Cervejeiro da Eggenberg testemunha a inovação em cervejaria brasileira

Karl Stöhr produz Doppelbock colaborativa com a Cerveja Blumenau

Brassagem na fábrica da Cerveja Blumenau ocorreu em 1º de junho (Foto: Vicente Pfau/Divulgação)

Brassagem na fábrica da Cerveja Blumenau ocorreu em 1º de junho (Foto: Vicente Pfau/Divulgação)

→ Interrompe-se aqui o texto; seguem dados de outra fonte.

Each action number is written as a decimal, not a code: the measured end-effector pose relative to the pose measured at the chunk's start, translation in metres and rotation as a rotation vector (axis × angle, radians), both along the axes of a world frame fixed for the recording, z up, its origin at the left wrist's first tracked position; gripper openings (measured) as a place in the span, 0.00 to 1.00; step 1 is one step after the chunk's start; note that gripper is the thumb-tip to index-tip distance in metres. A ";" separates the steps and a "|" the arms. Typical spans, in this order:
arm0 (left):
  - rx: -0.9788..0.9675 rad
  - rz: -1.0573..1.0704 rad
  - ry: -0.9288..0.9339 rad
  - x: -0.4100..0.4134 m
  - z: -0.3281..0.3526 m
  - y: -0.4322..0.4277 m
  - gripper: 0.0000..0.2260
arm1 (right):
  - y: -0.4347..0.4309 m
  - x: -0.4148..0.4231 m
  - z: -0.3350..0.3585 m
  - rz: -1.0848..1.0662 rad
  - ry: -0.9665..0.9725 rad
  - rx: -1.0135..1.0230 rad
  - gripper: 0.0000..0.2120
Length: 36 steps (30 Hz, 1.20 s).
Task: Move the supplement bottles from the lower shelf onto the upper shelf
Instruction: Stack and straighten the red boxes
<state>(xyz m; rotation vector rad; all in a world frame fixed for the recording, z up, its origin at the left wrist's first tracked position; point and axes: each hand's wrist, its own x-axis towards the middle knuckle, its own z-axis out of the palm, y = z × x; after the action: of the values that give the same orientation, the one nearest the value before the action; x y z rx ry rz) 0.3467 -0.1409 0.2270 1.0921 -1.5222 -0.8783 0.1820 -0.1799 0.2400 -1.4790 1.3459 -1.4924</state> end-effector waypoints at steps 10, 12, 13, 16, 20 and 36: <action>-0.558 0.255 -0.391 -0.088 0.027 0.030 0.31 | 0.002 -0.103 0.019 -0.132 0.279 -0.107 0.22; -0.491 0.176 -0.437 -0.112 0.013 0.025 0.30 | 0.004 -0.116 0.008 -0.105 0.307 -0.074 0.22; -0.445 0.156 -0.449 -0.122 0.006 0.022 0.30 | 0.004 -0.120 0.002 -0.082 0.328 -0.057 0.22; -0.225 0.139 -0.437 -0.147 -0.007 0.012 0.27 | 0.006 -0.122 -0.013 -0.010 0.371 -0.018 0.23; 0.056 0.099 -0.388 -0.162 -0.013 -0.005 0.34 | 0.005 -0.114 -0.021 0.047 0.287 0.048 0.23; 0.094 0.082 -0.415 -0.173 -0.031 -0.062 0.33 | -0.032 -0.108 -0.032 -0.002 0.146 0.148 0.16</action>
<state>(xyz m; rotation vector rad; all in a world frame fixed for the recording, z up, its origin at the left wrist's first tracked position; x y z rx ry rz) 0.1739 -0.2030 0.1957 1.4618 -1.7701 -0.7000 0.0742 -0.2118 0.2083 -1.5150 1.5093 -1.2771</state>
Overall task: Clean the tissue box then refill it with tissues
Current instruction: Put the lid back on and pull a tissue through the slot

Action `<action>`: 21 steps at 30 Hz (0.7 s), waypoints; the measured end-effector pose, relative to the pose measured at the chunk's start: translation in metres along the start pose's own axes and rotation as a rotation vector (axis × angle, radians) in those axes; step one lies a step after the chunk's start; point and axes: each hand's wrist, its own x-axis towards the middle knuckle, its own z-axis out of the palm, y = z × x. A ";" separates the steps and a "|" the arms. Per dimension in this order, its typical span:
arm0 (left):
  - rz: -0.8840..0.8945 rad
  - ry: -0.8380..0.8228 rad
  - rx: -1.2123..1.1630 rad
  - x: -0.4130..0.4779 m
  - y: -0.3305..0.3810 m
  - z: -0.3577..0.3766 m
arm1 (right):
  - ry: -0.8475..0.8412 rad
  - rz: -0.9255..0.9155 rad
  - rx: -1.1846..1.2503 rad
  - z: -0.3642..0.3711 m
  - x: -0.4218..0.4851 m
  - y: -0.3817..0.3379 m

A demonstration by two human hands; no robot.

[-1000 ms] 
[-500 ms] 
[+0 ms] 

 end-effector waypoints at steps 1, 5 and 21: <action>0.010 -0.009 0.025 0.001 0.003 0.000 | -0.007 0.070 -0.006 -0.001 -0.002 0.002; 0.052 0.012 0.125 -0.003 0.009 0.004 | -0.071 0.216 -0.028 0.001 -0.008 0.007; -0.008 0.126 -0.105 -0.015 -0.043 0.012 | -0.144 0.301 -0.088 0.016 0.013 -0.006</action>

No primeiro dia de junho de 2017, as bandeiras da Áustria e do Brasil coloriram a Sala de Brassagem da Cerveja Blumenau. A empresa catarinense recebeu um dos cervejeiros da Eggenberg, Karl Stöhr, para a produção de uma Doppelbock colaborativa. A cervejaria europeia é uma das mais tradicionais da região, com mais de 300 anos, e esta é a primeira vez que ele esteve no Brasil.

Numa conversa com os diretores da marca, Karl destacou a inovação que encontrou no Brasil.

"Na Áustria, especialmente, temos uma cultura muito tradicional em relação à cerveja. Nós temos nos esforçado muito para mostrar que os sabores vão além da Pilsen e da Lager e encontramos aqui um mercado mais inovador, que encara o desafio de trazer novos sabores para as cervejas e o público recebe bem esses rótulos."

A Eggenberg hoje exporta para 45 países em todos os continentes, exceto a África. Uma das cervejas mais conhecidas da marca é a Samichlaus.

Sobre as cervejas da Blumenau, ele se disse impressionado com a harmonia entre o estilo e o sabor:

"Às vezes provamos algumas coisas que se propõem a ser inovadoras, mas fogem de premissas básicas. Provei todos os rótulos da Blumenau, e o sabor cumpre o que propõe no rótulo e ainda assim consegue impressionar."

A Doppelbock deve ser lançada em setembro no Brasil. Na mesma data, o cervejeiro Fernando Lapolli vai até a Áustria para produzir uma versão na Eggenberg, que levará ingredientes brasileiros como semente de cumaru na composição.